Se eu fosse “normal” como a grande parte da população, eu poderia
responder:

— Eu sou engenheiro mecânico.

Ou então, de maneira um pouco mais realista:

— Eu sou estudante de mestrado.

Uma vez, li em algum lugar (e infelizmente vai ser impossível achar a
fonte) que definir quem você é pela sua profissão é querer se
rebaixar
. Sim, eu tenho um diploma de engenharia, e sim, eu faço
Mestrado e um dia (espero) ser Mestre em Engenharia. Mas isso não me
define, e nem é o que eu faço da vida. Eu não sou “Fábio,
engenheiro”. Eu sou “Fábio, aquele cara que… E ah! Além de tudo tenho
um diploma de engenheiro”. É apenas uma das minhas atividades atuais.
Daqui a alguns anos, quando eu não for mais estudante, como vou me
explicar? Vou ter de mudar de história? No momento em que eu receber o
diploma de Mestre vou mudar completamente? Vou de “Fábio, estudante”
para “Fábio, desempregado”?

Não sei explicar por quê, mas, ultimamente, ando eu mesmo me fazendo
essa pergunta. Eu estou fazendo mestrado em engenharia. Tenho uma
namorada, tenho amigos, tenho uma família.

E além disso, quem sou eu?.

Quando eu morrer, como as pessoas vão se lembrar de mim? Se for como
“Fábio, engenheiro”, observe quão pequeno foi meu impacto na vida das
pessoas.

Imagine o seguinte: você está com a vida social perfeita. Casou-se com a
pessoa amada, tem filhos maravilhosos, a família vem visitar sempre, os
amigos estão por perto. Aos 20 anos, você ganhou na loteria, ou herdou
um bom dinheiro, fez investimentos certeiros, algo do tipo. Ou seja,
você não precisa se preocupar em ter um emprego. O que você faz?

Você quer passar os dias vendo novela?

Ou vai se dedicar a uma caridade?

Ou vai realizar um sonho?

(Por falar nisso, qual o seu sonho mesmo?)

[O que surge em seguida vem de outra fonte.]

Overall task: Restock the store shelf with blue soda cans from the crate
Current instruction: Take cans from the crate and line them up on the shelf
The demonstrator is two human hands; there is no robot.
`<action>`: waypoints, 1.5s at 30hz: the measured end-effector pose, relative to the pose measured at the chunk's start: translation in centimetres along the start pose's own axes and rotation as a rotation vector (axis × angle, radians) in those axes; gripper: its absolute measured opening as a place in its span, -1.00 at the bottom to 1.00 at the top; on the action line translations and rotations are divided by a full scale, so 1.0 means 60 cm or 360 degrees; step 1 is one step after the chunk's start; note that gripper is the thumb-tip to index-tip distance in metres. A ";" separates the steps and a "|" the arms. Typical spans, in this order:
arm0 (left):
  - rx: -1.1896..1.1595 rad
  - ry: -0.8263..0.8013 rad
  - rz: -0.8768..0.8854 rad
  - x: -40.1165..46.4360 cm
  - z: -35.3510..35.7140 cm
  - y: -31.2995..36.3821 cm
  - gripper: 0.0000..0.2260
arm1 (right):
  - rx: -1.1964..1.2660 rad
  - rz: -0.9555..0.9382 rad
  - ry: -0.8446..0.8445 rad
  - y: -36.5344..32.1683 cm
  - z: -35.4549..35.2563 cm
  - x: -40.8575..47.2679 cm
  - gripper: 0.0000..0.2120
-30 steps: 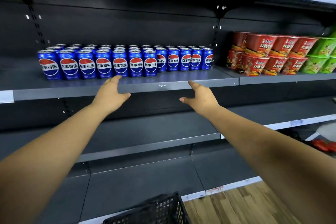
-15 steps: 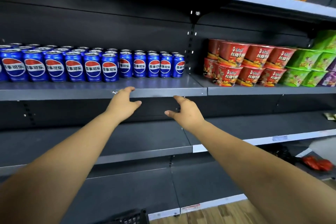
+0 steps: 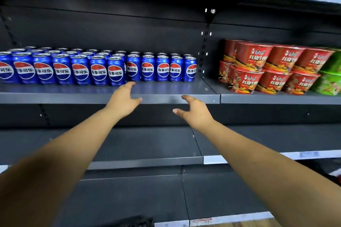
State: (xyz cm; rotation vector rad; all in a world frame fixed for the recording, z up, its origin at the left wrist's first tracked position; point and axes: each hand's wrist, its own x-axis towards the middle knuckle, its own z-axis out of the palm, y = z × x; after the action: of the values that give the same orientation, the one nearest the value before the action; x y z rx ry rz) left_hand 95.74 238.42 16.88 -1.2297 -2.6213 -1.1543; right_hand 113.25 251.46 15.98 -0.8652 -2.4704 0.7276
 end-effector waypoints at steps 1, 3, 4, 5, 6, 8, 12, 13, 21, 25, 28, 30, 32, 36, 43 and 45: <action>0.0003 0.0007 0.0016 0.010 -0.003 -0.005 -0.43 | -0.0007 -0.0019 0.0004 -0.003 0.003 0.010 -0.40; 0.0015 0.0037 0.0052 0.031 -0.009 -0.013 -0.44 | -0.0007 -0.0032 0.0010 -0.012 0.008 0.031 -0.42; 0.0021 0.0051 0.0068 0.041 -0.013 -0.018 -0.44 | 0.0000 -0.0026 0.0007 -0.017 0.012 0.043 -0.41; 0.0024 0.0066 0.0085 0.051 -0.018 -0.022 -0.45 | 0.0006 -0.0021 0.0005 -0.022 0.017 0.055 -0.41; 0.0024 0.0079 0.0108 0.062 -0.023 -0.027 -0.45 | 0.0011 -0.0019 0.0005 -0.026 0.023 0.068 -0.40; 0.0045 0.0091 0.0168 0.079 -0.033 -0.038 -0.46 | 0.0020 -0.0023 0.0012 -0.035 0.036 0.093 -0.40; 0.0193 0.0107 0.0333 0.113 -0.059 -0.065 -0.49 | 0.0048 -0.0038 0.0078 -0.049 0.062 0.137 -0.44; 0.0221 0.0118 0.0348 0.123 -0.067 -0.070 -0.50 | 0.0069 -0.0023 0.0096 -0.051 0.068 0.148 -0.45; 0.0415 0.0147 0.0467 0.234 -0.088 -0.068 -0.59 | 0.0001 -0.0172 0.0197 -0.073 0.075 0.273 -0.55; 0.0479 0.0175 0.0475 0.297 -0.081 -0.064 -0.64 | -0.0073 -0.0301 0.0263 -0.076 0.068 0.345 -0.60; 0.0582 0.0077 0.0470 0.345 -0.067 -0.062 -0.65 | -0.0265 -0.0413 0.0294 -0.077 0.062 0.396 -0.63; 0.0682 -0.0063 0.0401 0.379 -0.060 -0.056 -0.59 | -0.0455 -0.0520 0.0308 -0.081 0.056 0.436 -0.65; 0.0782 -0.0173 0.0321 0.411 -0.054 -0.049 -0.51 | -0.0603 -0.0584 0.0294 -0.091 0.051 0.472 -0.65; 0.1061 -0.0307 0.0249 0.463 -0.028 -0.051 -0.38 | -0.0815 -0.0604 0.0172 -0.115 0.057 0.521 -0.59; 0.1207 -0.0466 0.0226 0.507 -0.012 -0.070 -0.39 | -0.0950 -0.0487 -0.0016 -0.130 0.076 0.556 -0.55; 0.1208 -0.0449 0.0221 0.511 -0.013 -0.071 -0.43 | -0.0903 -0.0483 -0.0057 -0.131 0.072 0.560 -0.54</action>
State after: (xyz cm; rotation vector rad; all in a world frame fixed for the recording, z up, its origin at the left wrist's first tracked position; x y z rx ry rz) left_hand 71.56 256.24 24.45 -1.4008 -2.6615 0.0771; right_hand 83.36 267.06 24.45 -0.6280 -2.7969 -0.0741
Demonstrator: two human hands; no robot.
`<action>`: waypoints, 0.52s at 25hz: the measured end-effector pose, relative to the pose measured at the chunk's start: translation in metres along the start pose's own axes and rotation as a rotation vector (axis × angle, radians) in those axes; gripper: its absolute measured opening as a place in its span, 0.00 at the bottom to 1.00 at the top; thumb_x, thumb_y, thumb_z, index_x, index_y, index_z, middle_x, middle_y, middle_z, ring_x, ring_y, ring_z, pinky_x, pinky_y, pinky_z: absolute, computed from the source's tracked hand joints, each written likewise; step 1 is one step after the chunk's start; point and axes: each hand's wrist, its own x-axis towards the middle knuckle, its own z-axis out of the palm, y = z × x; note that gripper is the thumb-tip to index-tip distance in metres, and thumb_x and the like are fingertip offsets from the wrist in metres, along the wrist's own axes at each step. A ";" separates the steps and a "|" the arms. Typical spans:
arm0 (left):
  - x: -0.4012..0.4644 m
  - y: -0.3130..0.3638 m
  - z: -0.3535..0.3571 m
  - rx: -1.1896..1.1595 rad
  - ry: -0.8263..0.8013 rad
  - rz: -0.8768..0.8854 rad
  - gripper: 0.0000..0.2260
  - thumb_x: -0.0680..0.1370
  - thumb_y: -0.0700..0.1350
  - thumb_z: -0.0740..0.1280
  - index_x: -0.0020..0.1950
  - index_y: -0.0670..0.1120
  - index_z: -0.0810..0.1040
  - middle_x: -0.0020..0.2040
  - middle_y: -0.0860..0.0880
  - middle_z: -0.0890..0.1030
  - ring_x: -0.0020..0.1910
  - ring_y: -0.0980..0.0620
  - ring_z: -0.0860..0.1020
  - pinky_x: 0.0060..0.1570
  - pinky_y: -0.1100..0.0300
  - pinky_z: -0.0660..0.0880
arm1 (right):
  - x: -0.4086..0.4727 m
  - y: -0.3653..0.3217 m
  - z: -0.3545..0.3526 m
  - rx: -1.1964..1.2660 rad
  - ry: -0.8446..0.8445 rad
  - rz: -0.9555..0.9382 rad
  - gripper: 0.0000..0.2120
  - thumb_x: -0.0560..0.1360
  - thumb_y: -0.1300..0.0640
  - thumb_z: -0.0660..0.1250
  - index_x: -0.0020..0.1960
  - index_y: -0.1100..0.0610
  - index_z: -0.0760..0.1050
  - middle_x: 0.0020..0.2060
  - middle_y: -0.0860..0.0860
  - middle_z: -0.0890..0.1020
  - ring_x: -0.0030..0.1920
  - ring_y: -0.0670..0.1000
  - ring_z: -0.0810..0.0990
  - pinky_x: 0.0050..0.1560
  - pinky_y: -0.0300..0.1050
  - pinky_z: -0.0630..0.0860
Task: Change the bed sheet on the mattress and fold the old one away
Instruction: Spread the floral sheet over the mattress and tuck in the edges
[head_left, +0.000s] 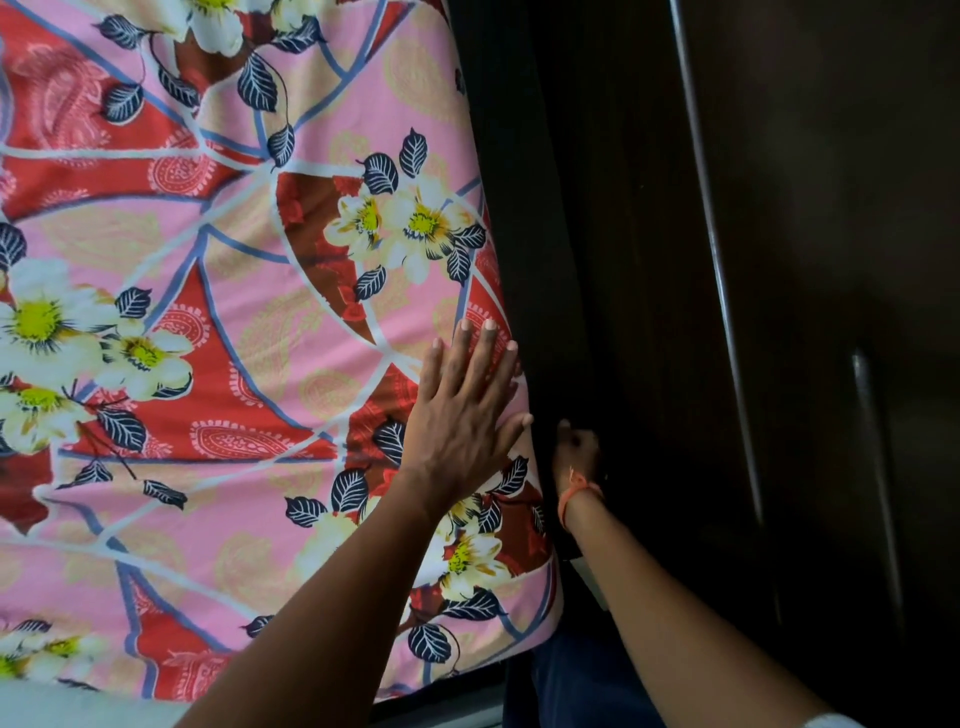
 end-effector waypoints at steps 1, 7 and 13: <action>0.002 -0.004 -0.001 -0.003 0.017 0.002 0.33 0.82 0.63 0.46 0.81 0.44 0.55 0.81 0.40 0.52 0.80 0.40 0.47 0.76 0.39 0.49 | 0.004 -0.023 0.005 0.015 -0.031 -0.058 0.22 0.81 0.48 0.58 0.65 0.65 0.72 0.59 0.60 0.78 0.60 0.59 0.76 0.56 0.47 0.70; 0.050 -0.057 -0.019 -0.053 0.100 -0.129 0.30 0.83 0.60 0.47 0.81 0.46 0.52 0.81 0.41 0.49 0.80 0.41 0.47 0.77 0.42 0.47 | 0.025 -0.151 0.069 -0.049 -0.464 -0.234 0.37 0.75 0.29 0.52 0.61 0.59 0.79 0.54 0.58 0.82 0.54 0.58 0.81 0.61 0.55 0.75; 0.053 -0.069 -0.018 -0.034 0.107 -0.135 0.29 0.83 0.59 0.48 0.81 0.47 0.52 0.81 0.41 0.49 0.80 0.41 0.46 0.77 0.42 0.47 | 0.017 -0.182 0.072 -0.377 -0.496 -0.250 0.27 0.82 0.40 0.47 0.61 0.58 0.76 0.55 0.60 0.81 0.57 0.60 0.80 0.63 0.55 0.72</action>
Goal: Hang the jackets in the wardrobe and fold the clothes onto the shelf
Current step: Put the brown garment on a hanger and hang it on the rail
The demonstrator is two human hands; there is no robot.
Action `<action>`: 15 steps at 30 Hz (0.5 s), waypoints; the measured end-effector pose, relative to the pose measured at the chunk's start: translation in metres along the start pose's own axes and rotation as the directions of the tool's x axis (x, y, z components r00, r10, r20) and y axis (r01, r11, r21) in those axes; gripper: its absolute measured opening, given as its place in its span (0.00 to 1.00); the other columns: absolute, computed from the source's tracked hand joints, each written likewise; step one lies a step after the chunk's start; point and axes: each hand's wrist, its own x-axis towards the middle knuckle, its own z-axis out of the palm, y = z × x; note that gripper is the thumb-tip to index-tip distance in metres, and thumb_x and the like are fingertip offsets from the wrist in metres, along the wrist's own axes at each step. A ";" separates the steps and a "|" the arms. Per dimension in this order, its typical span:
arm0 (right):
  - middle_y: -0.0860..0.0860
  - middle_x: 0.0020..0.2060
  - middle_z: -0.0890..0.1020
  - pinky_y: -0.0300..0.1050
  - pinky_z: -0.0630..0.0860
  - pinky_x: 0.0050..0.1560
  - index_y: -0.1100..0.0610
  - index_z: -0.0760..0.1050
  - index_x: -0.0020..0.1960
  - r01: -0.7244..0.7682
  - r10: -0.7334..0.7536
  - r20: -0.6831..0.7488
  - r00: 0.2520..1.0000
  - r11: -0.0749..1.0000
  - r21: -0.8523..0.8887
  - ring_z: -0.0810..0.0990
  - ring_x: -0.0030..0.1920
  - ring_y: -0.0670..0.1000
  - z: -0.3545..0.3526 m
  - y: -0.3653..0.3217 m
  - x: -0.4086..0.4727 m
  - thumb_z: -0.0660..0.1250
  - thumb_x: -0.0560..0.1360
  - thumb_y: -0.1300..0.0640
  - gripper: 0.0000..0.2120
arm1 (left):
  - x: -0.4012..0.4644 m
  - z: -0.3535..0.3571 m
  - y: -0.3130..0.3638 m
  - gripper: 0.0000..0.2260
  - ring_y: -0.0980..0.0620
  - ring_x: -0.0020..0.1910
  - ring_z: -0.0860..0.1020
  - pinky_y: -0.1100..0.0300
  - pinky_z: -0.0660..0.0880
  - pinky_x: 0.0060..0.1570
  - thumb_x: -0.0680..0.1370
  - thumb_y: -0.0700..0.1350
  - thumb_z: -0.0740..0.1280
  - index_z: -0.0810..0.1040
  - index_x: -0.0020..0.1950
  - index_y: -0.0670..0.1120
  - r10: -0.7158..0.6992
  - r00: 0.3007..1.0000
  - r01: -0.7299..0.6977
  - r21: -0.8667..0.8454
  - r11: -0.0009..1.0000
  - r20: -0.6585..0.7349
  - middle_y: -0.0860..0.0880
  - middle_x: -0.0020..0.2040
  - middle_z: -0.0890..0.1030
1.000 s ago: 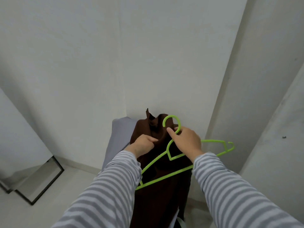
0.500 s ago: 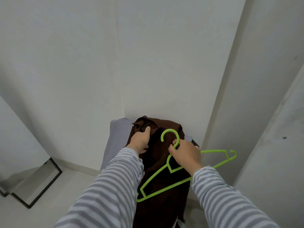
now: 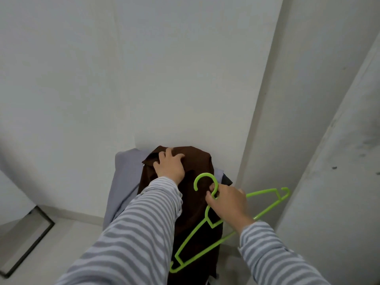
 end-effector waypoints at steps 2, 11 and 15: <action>0.48 0.44 0.84 0.48 0.66 0.55 0.46 0.77 0.55 -0.004 0.004 -0.004 1.000 1.000 -0.005 0.80 0.51 0.53 0.003 0.003 0.003 0.57 0.78 0.43 0.14 | 0.007 0.006 -0.001 0.21 0.43 0.74 0.53 0.43 0.59 0.68 0.78 0.48 0.64 0.68 0.71 0.59 0.026 1.000 -0.027 0.047 0.999 0.018 0.48 0.76 0.55; 0.48 0.39 0.82 0.48 0.66 0.51 0.46 0.76 0.48 -0.035 0.035 -0.014 0.999 0.999 0.017 0.80 0.47 0.53 0.005 0.017 0.009 0.57 0.78 0.44 0.11 | 0.017 -0.001 0.001 0.13 0.48 0.60 0.74 0.41 0.48 0.72 0.81 0.44 0.53 0.76 0.54 0.52 0.201 0.958 -0.163 0.189 0.968 -0.206 0.51 0.54 0.80; 0.49 0.41 0.83 0.49 0.68 0.52 0.49 0.76 0.45 -0.060 0.059 -0.077 0.995 0.998 -0.014 0.80 0.48 0.55 -0.013 0.017 0.007 0.58 0.76 0.44 0.12 | 0.005 -0.022 -0.001 0.11 0.41 0.48 0.79 0.49 0.71 0.54 0.82 0.48 0.52 0.74 0.54 0.50 0.212 0.943 -0.207 0.048 0.977 -0.258 0.45 0.48 0.82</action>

Ou vai comemorar de poder oficialmente matar o dia no Facebook?

Ou vai viajar até morrer?

Ou vai abrir um restaurante?

Ou vai escrever um livro?

Pense nisso. O que você realmente gosta de fazer? O que lhe define? Qual
o assunto sobre o qual as pessoas conversam e automaticamente lembram de
você? Algo do tipo “vi um filme e lembrei do João porque ele sempre
conversa sobre isso”.

Eu? Sinceramente não sei.

O que eu sei é que, sem isso, de nada adianta discutirmos muitos
assuntos que já apareceram por aqui. Sim, já falei da necessidade de
estudar produtividade
; mas estudar produtividade para alcançar o
quê
? É necessário discutir o uso de um computador, para que ele nos
ajude a fazer o quê?

Vou continuar em busca da resposta a “quem sou eu?”.

Enquanto isso, fale-me mais de você.